Focus - Revue de presse
Mardi 14 Avril 2009
Redécoupage électoral : une "opération blanche" qui fait rire jaune
Le redécoupage de la carte électorale est obligatoire tous les deux recensements de la population, rappelle le Journal du dimanche. Il aurait donc dû intervenir après celui de 1999. À la fin de l'année dernière, le Parlement a finalement autorisé le gouvernement à revoir la carte qui date de 1986. Petit rappel : le nombre de circonscriptions est limité à 577, y compris les 14 nouveaux sièges créés pour les Français de l'étranger et les collectivités d'outre- mer. Dans Le Monde daté 12-13 avril, le secrétaire d'Etat aux collectivités territoriales, Alain Marleix, affirmait que le projet entraînerait la suppression de 33 des circonscriptions législatives existantes, et que ces suppressions concerneraient 18 circonscriptions actuellement détenues par la gauche et 15 par la droite.

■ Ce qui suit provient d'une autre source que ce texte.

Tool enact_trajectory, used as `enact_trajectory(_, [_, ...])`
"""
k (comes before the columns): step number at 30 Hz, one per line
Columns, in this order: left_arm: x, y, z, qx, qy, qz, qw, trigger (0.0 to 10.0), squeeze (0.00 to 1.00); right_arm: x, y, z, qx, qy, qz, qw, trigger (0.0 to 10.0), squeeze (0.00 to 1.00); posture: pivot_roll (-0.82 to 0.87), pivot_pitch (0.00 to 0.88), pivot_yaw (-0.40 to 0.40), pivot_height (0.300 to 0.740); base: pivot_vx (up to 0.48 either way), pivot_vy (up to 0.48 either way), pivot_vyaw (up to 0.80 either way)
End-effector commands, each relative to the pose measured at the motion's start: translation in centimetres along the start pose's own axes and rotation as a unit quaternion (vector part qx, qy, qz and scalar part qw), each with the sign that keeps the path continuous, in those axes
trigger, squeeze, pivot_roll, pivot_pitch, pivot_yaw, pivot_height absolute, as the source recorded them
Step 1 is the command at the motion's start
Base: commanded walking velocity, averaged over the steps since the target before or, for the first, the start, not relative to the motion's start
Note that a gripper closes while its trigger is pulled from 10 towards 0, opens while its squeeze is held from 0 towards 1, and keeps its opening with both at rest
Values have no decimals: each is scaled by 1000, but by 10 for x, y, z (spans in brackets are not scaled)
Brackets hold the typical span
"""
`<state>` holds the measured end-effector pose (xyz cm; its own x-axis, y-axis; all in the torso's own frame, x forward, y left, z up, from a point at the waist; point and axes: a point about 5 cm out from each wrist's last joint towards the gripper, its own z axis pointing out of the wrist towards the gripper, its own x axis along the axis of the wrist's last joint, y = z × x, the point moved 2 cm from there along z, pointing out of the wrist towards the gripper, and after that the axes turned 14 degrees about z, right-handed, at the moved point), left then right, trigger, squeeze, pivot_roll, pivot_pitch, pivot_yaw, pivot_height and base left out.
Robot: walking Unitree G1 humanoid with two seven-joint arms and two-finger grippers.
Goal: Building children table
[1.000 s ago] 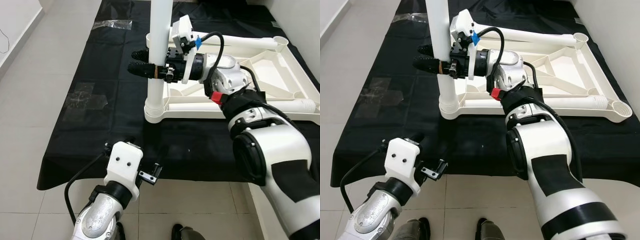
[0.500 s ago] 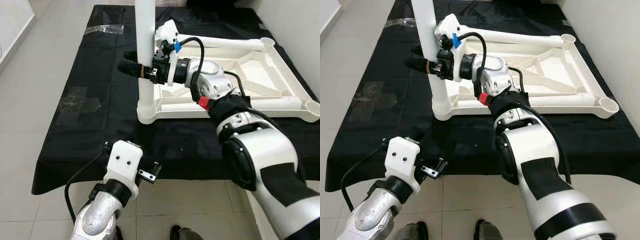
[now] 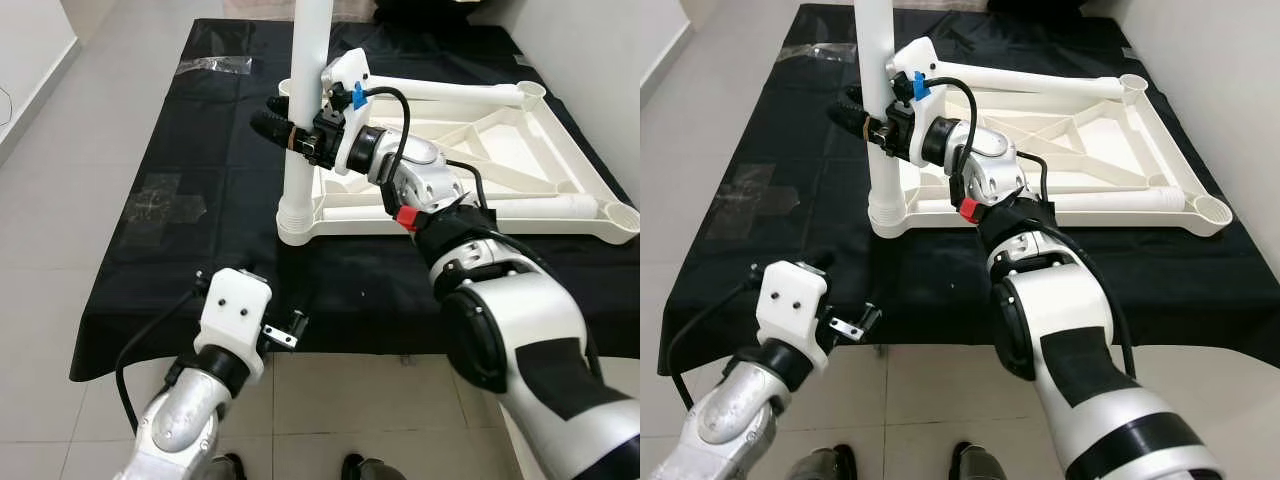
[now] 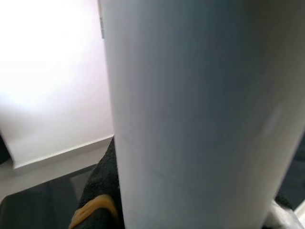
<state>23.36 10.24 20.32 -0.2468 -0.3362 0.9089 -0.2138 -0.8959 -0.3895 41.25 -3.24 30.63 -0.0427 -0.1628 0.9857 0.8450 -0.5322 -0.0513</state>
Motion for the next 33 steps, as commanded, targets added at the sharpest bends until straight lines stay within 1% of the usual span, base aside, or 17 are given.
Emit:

Une "opération blanche", selon lui. S'appuyant sur ses propres sources, Le Monde parle de la suppression de 23 circonscriptions de gauche et de 9 de droite. Information qualifiée d'"intox" par le secrétaire d'Etat. Reste que ni l'un ni l'autre des projets n'a ravi l'opposition, souligne Le Parisien/Aujourd'hui en France. Au "Grand rendez-vous" Europe 1/Le Parisien/TV5Monde, dimanche 12 avril, le socialiste Pierre Moscovici dénonçait "un tripatouillage" tout en ajoutant : "On a l'impression que la droite est en train de chercher à sanctuariser 200 à 250 circonscriptions pour elle, avec l'intention de rendre extrêmement difficile l'alternance". Les Echos relève que Roger-Gérard Schwartzenberg, président d'honneur des radicaux de gauche, a brocardé "l'absence manifeste d'impartialité" d'Alain Marleix, rappelant que celui-ci avait été "de 2005 à 2008 secrétaire national aux élections de l'UMP et a même cumulé ces deux fonctions de mars à octobre, alors même qu'il était chargé du découpage électoral". Ce mardi matin, 14 avril, le porte-parole du gouvernement, Luc Chatel, a assuré au micro de RTL que le redécoupage "sera transparent" et que "rien ne se fera en catimini", et affirmé que "l'objectif est d'avoir des élections qui soient équitables entre les départements, c'est-à-dire qu'en gros on envoie à l'Assemblée nationale un député pour, en gros, représenter le même nombre de Français". L'Agence France Presse note qu'une commission de contrôle des opérations de découpage, présidée par Yves Guéna, doit être mise en place le 21 avril et que le Parlement devra se prononcer définitivement avant le 8 janvier 2010, soit deux ans et demi avant les législatives de 2012.